** RECORDS TO USE **

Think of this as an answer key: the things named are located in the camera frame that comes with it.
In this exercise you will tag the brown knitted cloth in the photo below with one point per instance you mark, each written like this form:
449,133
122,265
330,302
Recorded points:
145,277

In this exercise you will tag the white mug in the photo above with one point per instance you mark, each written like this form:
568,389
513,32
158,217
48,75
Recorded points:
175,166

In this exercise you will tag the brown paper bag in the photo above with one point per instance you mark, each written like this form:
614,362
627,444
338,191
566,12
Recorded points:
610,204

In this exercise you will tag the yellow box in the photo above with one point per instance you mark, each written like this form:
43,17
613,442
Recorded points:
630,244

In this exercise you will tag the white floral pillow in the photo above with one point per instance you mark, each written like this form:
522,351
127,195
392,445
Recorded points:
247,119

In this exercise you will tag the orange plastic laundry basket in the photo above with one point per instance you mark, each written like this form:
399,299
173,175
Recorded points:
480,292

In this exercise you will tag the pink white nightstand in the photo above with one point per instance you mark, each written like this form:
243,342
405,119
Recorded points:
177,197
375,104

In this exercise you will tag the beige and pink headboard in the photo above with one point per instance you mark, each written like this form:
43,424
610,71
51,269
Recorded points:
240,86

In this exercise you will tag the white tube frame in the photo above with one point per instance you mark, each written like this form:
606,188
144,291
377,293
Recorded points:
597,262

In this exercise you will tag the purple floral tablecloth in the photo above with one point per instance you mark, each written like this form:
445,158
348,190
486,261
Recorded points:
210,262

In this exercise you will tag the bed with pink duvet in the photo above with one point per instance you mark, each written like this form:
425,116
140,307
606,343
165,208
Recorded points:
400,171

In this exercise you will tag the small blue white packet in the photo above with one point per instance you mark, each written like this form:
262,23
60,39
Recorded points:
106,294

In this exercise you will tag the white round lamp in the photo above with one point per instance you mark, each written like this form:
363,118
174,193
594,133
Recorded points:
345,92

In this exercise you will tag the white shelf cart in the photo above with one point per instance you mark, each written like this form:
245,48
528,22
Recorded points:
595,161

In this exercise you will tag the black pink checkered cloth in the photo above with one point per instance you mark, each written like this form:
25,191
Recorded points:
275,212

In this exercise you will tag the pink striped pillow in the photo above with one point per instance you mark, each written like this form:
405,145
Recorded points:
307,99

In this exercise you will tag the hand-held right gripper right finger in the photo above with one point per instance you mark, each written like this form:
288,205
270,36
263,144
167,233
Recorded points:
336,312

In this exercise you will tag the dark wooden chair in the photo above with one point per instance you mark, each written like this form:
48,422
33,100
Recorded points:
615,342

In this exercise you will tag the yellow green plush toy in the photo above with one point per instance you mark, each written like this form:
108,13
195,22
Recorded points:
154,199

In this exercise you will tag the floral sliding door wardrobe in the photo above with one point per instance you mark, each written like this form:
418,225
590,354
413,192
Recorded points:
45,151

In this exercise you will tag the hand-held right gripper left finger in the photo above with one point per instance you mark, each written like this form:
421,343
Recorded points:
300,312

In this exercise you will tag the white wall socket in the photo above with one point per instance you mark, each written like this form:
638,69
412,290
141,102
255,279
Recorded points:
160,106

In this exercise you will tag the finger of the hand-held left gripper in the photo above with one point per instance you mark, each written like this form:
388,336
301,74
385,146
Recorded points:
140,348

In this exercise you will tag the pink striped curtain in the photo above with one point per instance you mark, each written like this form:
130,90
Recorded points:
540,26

** INSTRUCTIONS FOR THE TASK **
Reproduce every record above exactly as it is written.

** SOLUTION **
Think of this as an answer key: the things named are located in the camera frame that comes with it.
In this exercise you will tag the brown knitted cloth in the photo below with one point per instance you mark, each written like this form:
449,133
122,265
330,302
Recorded points:
145,277

In this exercise you will tag the white mug in the photo above with one point per instance you mark, each written like this form:
568,389
513,32
158,217
48,75
Recorded points:
175,166

In this exercise you will tag the brown paper bag in the photo above with one point per instance you mark, each written like this form:
614,362
627,444
338,191
566,12
Recorded points:
610,204

In this exercise you will tag the yellow box in the photo above with one point per instance you mark, each written like this form:
43,17
613,442
Recorded points:
630,244

In this exercise you will tag the white floral pillow in the photo above with one point per instance you mark, each written like this form:
522,351
127,195
392,445
Recorded points:
247,119

In this exercise you will tag the orange plastic laundry basket in the photo above with one point per instance you mark, each written like this form:
399,299
173,175
Recorded points:
480,292

In this exercise you will tag the pink white nightstand in the photo above with one point per instance you mark, each written like this form:
243,342
405,119
Recorded points:
177,197
375,104

In this exercise you will tag the beige and pink headboard in the photo above with one point per instance you mark, each written like this form:
43,424
610,71
51,269
Recorded points:
240,86

In this exercise you will tag the white tube frame in the photo above with one point per instance you mark, each written like this form:
606,188
144,291
377,293
Recorded points:
597,262

In this exercise you will tag the purple floral tablecloth in the photo above with one point per instance you mark, each written like this form:
445,158
348,190
486,261
Recorded points:
210,262

In this exercise you will tag the bed with pink duvet in the photo above with one point per instance you mark, each written like this form:
425,116
140,307
606,343
165,208
Recorded points:
400,171

In this exercise you will tag the small blue white packet in the photo above with one point per instance you mark, each written like this form:
262,23
60,39
Recorded points:
106,294

In this exercise you will tag the white round lamp in the photo above with one point per instance you mark, each written like this form:
363,118
174,193
594,133
Recorded points:
345,92

In this exercise you will tag the white shelf cart in the photo above with one point per instance you mark, each written like this form:
245,48
528,22
Recorded points:
595,161

In this exercise you will tag the black pink checkered cloth in the photo above with one point per instance you mark, each written like this form:
25,191
Recorded points:
275,212

In this exercise you will tag the pink striped pillow in the photo above with one point per instance you mark, each written like this form:
405,145
Recorded points:
307,99

In this exercise you will tag the hand-held right gripper right finger in the photo above with one point per instance you mark, each written like this form:
288,205
270,36
263,144
167,233
Recorded points:
336,312

In this exercise you will tag the dark wooden chair in the photo above with one point per instance you mark, each written like this form:
48,422
33,100
Recorded points:
615,342

In this exercise you will tag the yellow green plush toy in the photo above with one point per instance you mark, each written like this form:
108,13
195,22
Recorded points:
154,199

In this exercise you will tag the floral sliding door wardrobe in the photo above with one point per instance you mark, each written like this form:
418,225
590,354
413,192
Recorded points:
45,151

In this exercise you will tag the hand-held right gripper left finger in the photo above with one point per instance you mark, each written like this form:
421,343
Recorded points:
300,312

In this exercise you will tag the white wall socket in the photo above with one point per instance you mark, each written like this form:
638,69
412,290
141,102
255,279
Recorded points:
160,106

In this exercise you will tag the finger of the hand-held left gripper in the photo above with one point per instance you mark, each written like this form:
388,336
301,74
385,146
Recorded points:
140,348

In this exercise you will tag the pink striped curtain in the photo above with one point per instance you mark, each written like this form:
130,90
Recorded points:
540,26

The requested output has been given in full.